### Assignment
The answer must be the full listing, retyped exactly.

### Dataset excerpt

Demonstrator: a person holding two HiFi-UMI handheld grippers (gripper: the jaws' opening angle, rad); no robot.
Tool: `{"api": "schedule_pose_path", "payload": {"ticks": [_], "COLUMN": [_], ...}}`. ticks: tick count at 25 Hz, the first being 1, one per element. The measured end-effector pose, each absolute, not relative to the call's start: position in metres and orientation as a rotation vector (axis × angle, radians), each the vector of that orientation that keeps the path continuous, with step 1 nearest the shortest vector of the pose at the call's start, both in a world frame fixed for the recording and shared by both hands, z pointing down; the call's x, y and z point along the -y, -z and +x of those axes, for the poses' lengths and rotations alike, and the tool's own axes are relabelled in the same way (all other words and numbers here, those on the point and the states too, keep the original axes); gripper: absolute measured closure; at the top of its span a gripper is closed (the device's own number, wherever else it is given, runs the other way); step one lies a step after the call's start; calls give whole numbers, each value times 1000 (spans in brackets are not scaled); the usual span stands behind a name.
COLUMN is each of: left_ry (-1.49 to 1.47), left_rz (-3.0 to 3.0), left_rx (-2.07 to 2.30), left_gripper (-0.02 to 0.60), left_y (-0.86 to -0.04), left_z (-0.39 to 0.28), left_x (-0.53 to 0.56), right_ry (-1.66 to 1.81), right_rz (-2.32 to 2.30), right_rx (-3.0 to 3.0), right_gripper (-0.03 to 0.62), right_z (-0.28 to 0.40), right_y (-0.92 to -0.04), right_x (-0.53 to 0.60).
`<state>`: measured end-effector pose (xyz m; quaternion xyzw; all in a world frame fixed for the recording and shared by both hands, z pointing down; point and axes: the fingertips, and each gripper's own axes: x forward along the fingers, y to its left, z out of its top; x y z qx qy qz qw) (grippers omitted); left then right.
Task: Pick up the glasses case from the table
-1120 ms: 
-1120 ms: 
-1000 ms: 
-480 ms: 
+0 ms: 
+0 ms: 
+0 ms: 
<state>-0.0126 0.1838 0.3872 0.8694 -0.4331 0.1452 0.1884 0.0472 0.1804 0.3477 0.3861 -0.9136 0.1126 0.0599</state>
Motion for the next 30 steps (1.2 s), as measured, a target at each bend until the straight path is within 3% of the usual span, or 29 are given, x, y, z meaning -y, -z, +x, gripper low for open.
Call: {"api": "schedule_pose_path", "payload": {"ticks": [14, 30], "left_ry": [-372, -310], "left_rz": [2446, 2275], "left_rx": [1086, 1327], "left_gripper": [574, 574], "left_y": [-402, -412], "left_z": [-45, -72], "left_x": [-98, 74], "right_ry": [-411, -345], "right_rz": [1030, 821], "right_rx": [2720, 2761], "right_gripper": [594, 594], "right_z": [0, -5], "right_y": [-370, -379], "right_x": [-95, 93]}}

### Solution
Demonstrator: a person holding two HiFi-UMI handheld grippers (gripper: the jaws' opening angle, rad); no robot.
Tool: `{"api": "schedule_pose_path", "payload": {"ticks": [_], "COLUMN": [_], ...}}`. ticks: tick count at 25 Hz, the first being 1, one per element. The measured end-effector pose, each absolute, not relative to the call's start: position in metres and orientation as a rotation vector (axis × angle, radians), each the vector of that orientation that keeps the path continuous, with step 1 nearest the shortest vector of the pose at the call's start, both in a world frame fixed for the recording and shared by both hands, z pointing down; the call's x, y and z point along the -y, -z and +x of those axes, for the poses' lengths and rotations alike, and the tool's own axes are relabelled in the same way (all other words and numbers here, those on the point and the states too, keep the original axes); gripper: absolute measured closure; at the top of its span a gripper is closed (the device's own number, wherever else it is given, runs the other way); step one lies a step after the call's start; calls give whole numbers, each value times 1000 (spans in brackets are not scaled); the usual span stands behind a name.
COLUMN is each of: left_ry (-1.49 to 1.47), left_rz (-3.0 to 3.0), left_rx (-2.07 to 2.30), left_gripper (-0.02 to 0.60), left_y (-0.86 to -0.04), left_z (-0.39 to 0.28), left_x (-0.53 to 0.56), right_ry (-1.66 to 1.81), right_rz (-2.32 to 2.30), right_rx (-3.0 to 3.0), right_gripper (-0.03 to 0.62), right_z (-0.28 to 0.40), right_y (-0.92 to -0.04), right_x (-0.53 to 0.60).
`<state>`: measured end-effector pose (xyz m; quaternion xyzw; all in a world frame fixed for the recording and shared by both hands, z pointing down; point and axes: the fingertips, and each gripper's own axes: x forward along the fingers, y to its left, z out of its top; x y z qx qy qz qw) (grippers omitted); left then right.
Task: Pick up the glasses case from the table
-1120 ms: 
-1120 ms: 
-1000 ms: 
-480 ms: 
+0 ms: 
+0 ms: 
+0 ms: 
<state>-0.0126 0.1838 0.3872 0.8694 -0.4331 0.1452 0.1884 0.0472 0.1804 0.3477 0.3861 -0.9136 0.1126 0.0599</state>
Motion for the next 30 steps (1.2 s), as measured, a target at each bend until the straight path is within 3% of the usual span, or 29 are given, x, y, z meaning -y, -z, +x, gripper low for open.
Call: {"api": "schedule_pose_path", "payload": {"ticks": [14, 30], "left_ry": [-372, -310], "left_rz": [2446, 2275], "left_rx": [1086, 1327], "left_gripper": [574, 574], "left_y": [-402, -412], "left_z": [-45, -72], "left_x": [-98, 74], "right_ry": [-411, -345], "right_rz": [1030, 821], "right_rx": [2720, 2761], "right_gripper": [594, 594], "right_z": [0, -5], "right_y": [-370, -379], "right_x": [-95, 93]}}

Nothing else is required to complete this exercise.